**What to do:** Provide only the number of lines in the data below that contain the string "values".
============
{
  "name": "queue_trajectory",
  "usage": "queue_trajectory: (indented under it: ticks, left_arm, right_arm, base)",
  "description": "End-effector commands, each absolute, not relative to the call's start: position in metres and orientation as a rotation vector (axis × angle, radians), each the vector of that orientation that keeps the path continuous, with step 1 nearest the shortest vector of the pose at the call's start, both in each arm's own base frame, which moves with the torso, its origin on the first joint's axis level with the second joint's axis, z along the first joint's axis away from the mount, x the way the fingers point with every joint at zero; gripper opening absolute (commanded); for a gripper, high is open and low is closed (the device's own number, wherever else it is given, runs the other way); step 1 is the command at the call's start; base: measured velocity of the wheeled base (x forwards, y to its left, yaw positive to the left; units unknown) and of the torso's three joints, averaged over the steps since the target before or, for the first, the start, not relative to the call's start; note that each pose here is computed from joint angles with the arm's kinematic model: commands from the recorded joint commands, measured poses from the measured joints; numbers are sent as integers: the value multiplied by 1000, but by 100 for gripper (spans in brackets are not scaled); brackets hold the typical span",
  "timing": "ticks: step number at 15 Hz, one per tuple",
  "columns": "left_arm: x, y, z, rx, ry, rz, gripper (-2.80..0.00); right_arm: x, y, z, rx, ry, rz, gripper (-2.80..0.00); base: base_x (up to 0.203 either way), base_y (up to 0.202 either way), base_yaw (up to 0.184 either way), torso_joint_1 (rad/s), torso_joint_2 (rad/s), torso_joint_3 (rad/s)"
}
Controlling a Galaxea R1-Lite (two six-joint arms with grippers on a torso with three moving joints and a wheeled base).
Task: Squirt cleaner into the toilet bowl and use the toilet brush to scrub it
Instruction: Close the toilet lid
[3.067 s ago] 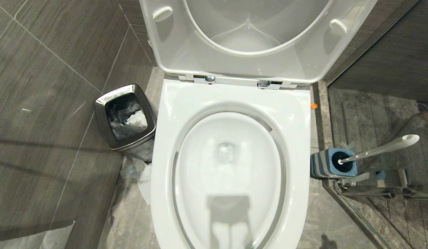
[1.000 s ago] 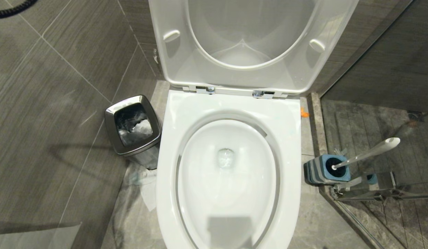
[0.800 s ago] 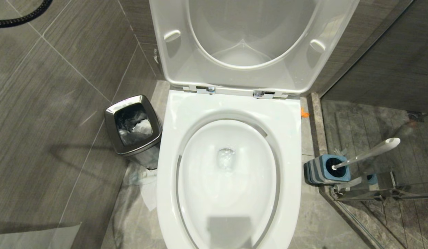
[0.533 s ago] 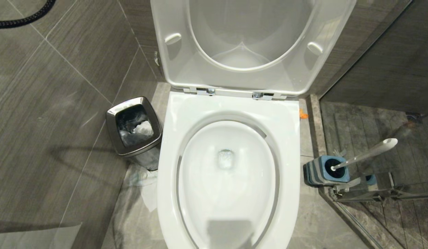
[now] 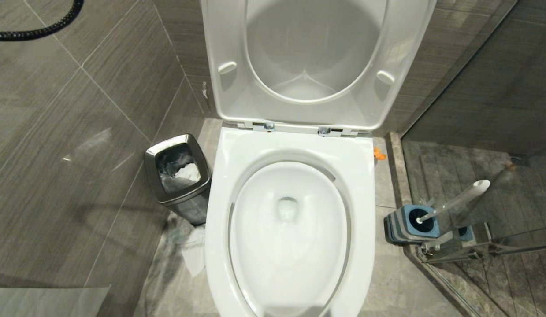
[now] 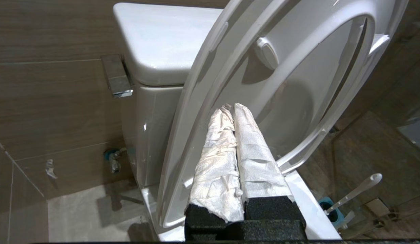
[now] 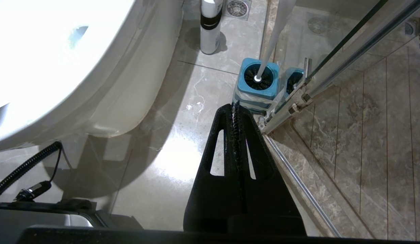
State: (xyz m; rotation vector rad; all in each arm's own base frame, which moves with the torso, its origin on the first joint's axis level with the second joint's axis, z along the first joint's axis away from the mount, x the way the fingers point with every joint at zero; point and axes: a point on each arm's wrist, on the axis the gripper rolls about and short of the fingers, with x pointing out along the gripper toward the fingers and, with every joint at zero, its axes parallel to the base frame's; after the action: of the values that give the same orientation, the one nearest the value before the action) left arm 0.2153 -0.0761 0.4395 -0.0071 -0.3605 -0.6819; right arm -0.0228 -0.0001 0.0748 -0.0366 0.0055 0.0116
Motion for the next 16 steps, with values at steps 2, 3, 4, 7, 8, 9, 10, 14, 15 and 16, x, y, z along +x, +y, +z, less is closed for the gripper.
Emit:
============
**Exercise answer:** 2